ニューアルバム「HAPPY TO SWINNG」でタイトルどおり,スインギーでくつろいだサウンドを発表した椎名豊です。ここではその特徴的な美しいサウンドで,グルーブ感あふれ,疾走し,めまぐるしく変化するピアノは,このモダーンなTIM ARMACOS QUARTETのサウンドを支えているようです。特にSTAR EYSEでのバップピアノのアナリーゼのように響く複雑なテクスチュアのピアノソロは凄絶でした。


左利きのベースのJORIS TEEPE は繊細なサウンドで要所要所を的確に締めていくタイプのベースです。

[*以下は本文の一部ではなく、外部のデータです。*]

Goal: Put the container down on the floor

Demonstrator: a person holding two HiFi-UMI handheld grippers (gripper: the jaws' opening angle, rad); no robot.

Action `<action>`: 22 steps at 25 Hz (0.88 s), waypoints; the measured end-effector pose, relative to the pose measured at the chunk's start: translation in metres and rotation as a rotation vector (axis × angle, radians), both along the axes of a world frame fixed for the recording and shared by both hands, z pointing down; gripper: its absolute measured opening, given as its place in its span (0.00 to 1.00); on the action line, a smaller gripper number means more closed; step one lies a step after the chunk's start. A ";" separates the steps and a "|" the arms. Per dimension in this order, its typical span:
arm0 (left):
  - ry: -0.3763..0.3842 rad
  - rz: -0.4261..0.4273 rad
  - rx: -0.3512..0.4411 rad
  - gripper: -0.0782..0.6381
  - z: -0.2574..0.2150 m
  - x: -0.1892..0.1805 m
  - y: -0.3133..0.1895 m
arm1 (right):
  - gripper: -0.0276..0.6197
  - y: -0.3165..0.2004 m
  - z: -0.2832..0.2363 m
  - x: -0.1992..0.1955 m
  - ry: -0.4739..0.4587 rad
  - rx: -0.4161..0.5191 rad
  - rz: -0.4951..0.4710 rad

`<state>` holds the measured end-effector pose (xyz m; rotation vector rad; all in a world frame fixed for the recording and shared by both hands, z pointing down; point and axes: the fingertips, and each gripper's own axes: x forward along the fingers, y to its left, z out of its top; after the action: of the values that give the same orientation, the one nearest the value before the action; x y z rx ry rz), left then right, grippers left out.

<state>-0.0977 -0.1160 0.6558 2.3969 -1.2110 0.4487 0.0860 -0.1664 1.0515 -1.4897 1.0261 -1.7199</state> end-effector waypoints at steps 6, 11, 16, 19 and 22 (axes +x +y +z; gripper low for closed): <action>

そして,奥平真吾,相変わらずの童顔から叩き出す強烈なサウンド。

過日,原宿キーノートのマスターと雑談中,今話題の高橋信之介(ds)の天才ぶりにふれていると,「じつは,今度,TIM ARMACOST(ts)と椎名豊(p)のグループで出演して貰うんだけど,ドラムは,あの,昔の天才少年奥平真吾なんだよね。さらに凄くなったって評判なんだけど。」
「それは,ぜひ聴いてみなくちゃねー。」

奥平真吾が天才少年として,僕らの前に現れて活躍したのはいつ頃だったでしょうか。
ここ数年,私は奥平真吾のプレイを見ることもなかったのですが,私の行動範囲以外のところで活躍していたのでしょうが。
それが,今,
TIM ARMACOST QUARTET,日米混合強力ユニットとして
私の前に現れました。
一曲目からダイナミックででかい音でありながらやかましくないドラム。
サンバリズムのBLACK SAND BEACHでのビートの利いた歌うドラム,
WHISTLING AWAY THE DARKでのテナーやピアノの表情の変化に鋭敏に反応し,新たな展開を提案するレスポンシブなドラム,
STAR EYSEなどでのスケール感豊でタメの効いたドラミング
うーん,奥平真吾健在なり,じゃなかった,さらにスケール豊にダイナミックなドラムに狂喜しました。